この裁判では何一つ決定的の証拠はなく、仮説のオンパレードなのだがなぜかジャックが犯人だと確信を持った者が多々いる。それも数が増えれば増えるほどその空気が支配する。
これは我々日常生活にもある事だ。事実がどうかはわからない事でも、仮説に惹きつけられる決定的な証拠もなくあたかもその仮説が真実かのように思い込んでしまうことはいくらでもある。いわゆる確信だ。
その確信も同じ一つの出来事でも全く逆の結果を確信するケースもあるだろう。
それらの全ては決定的な証拠がないのに結果だけを先走り求めるからなりえることだと思う。
この作品でいえばノラもまたジャックの無罪を願うことを必死になるが故にスザンヌの愛人が真犯人だと決めつけるシーンがある。
もちろんこの作品内ではスザンヌの愛人役は妙に怪しく、犯人と思いたくなる描写が目立つがこれもまた決定的な証拠は作中では描かれていない。

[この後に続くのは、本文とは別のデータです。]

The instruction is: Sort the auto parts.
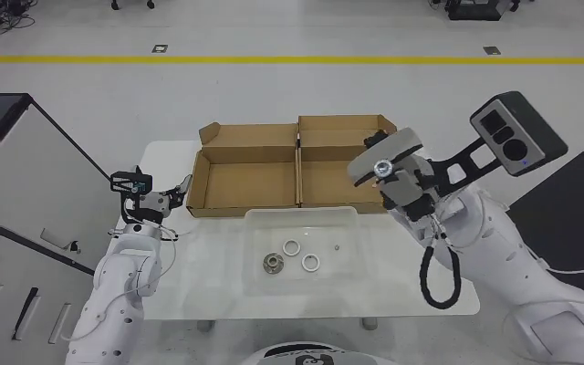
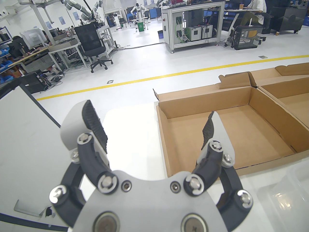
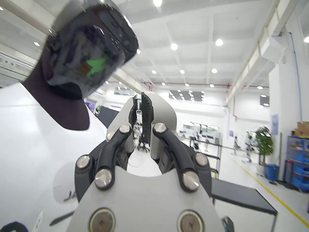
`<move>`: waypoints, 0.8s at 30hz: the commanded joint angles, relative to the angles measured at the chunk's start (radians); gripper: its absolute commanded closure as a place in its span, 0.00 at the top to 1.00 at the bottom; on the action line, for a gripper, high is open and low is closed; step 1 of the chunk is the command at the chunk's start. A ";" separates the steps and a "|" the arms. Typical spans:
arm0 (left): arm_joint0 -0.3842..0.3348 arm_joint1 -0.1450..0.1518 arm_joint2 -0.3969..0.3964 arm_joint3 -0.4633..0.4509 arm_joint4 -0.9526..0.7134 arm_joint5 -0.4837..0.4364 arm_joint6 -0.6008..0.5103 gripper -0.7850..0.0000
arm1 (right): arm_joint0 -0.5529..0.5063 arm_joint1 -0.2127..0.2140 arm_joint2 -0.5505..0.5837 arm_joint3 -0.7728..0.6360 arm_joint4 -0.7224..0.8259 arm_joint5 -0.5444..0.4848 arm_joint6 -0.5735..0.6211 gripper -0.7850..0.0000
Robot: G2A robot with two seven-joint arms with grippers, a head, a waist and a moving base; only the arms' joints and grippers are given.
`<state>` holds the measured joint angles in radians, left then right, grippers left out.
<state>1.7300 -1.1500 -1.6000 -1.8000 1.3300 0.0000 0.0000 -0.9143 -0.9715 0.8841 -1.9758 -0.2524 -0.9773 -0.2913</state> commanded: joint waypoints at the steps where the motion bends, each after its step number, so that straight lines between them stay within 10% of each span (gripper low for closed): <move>1: 0.000 0.000 0.000 0.000 0.000 0.000 0.000 1.00 | -0.024 0.016 0.056 0.026 0.027 -0.007 0.081 0.00; 13: 0.000 0.000 0.000 0.000 0.000 0.000 0.000 1.00 | -0.039 0.129 0.349 0.179 0.199 0.054 0.790 0.00; 24: 0.000 0.000 0.000 0.000 0.000 0.000 0.000 1.00 | 0.266 0.136 0.175 0.371 0.123 0.072 1.206 0.00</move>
<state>1.7300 -1.1500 -1.6000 -1.8000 1.3300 0.0000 0.0000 -0.6840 -0.8330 1.0996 -1.6188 -0.0831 -0.9087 0.9165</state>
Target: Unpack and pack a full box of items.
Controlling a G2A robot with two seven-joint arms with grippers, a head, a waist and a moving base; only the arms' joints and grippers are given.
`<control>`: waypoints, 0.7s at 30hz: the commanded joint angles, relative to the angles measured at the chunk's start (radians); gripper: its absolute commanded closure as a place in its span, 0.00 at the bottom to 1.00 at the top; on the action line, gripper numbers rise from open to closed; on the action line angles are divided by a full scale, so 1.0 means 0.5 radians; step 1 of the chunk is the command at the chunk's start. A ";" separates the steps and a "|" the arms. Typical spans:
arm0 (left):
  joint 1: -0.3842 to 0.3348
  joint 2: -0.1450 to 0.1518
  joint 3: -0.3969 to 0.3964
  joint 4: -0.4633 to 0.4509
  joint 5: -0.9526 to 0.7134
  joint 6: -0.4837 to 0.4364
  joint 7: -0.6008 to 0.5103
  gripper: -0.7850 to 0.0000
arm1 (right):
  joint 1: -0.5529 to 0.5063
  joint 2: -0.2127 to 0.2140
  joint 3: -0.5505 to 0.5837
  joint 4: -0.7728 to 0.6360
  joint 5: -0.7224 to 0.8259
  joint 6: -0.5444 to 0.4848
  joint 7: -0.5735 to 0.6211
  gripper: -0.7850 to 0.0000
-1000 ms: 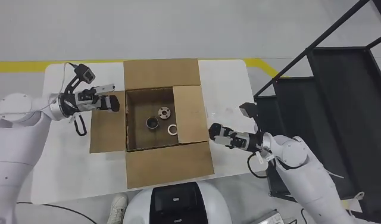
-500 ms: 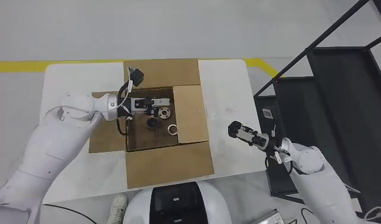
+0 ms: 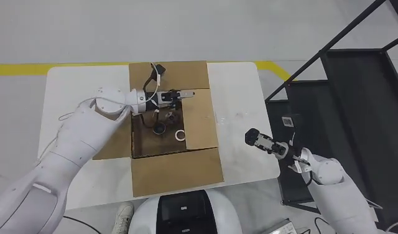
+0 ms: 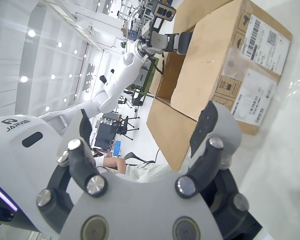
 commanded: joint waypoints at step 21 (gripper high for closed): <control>-0.082 -0.275 0.043 0.016 -0.617 -0.144 -0.574 0.00 | 0.071 0.027 -0.072 -0.004 0.596 0.105 0.373 0.00</control>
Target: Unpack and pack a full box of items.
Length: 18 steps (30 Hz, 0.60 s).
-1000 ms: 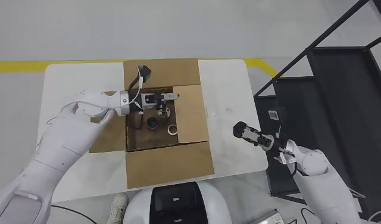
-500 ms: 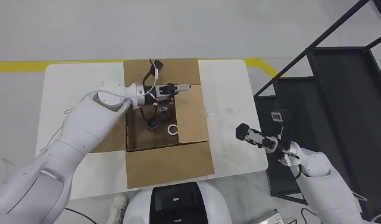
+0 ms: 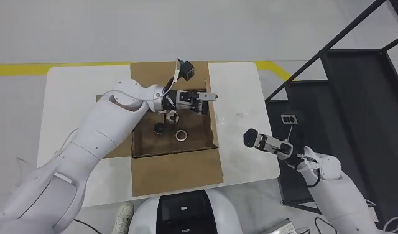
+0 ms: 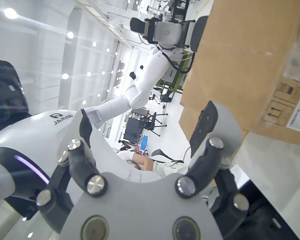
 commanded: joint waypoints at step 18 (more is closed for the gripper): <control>0.001 -0.019 0.010 0.009 -0.014 0.012 -0.011 0.00 | 0.001 -0.001 -0.003 -0.004 -0.007 0.008 -0.010 0.00</control>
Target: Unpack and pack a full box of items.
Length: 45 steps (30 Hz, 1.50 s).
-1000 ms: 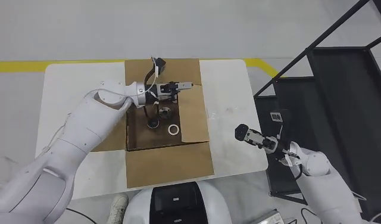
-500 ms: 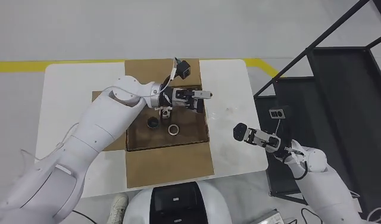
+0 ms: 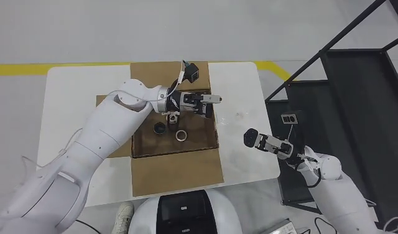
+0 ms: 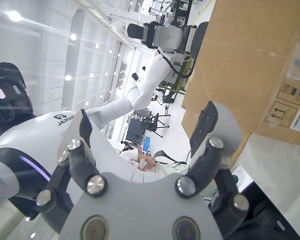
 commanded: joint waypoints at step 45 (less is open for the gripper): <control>0.318 0.050 -0.658 -0.126 0.228 0.001 -0.144 0.00 | 0.519 -0.129 -0.593 0.458 -0.950 0.446 -0.856 0.00</control>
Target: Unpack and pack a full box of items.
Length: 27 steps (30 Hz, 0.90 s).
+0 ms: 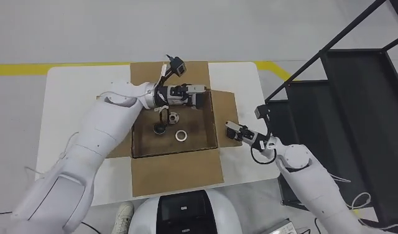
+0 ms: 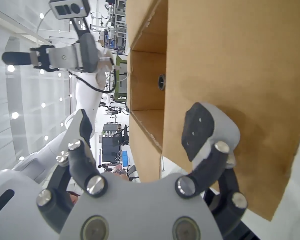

その為彼が犯人というのもまた誤った確信であり、この辺りは我々観客の確信の在り方を試されてるようにも思えた。
このようにこの作品は確信の在り方を非常に考えさせながら、そして鑑賞中も体験できるような作品でとても興味深い作品であった。
便利な情報社会に生きる今、色んな情報が溢れかえっている。
その情報の取捨選択するのは我々の自由であり同時に時には大きな責任も伴う。
何事においても結果だけを追い求めず、その過程を最大に考慮し、正しい確信へ導く必要性をこの作品で改めて感じさせてくれた。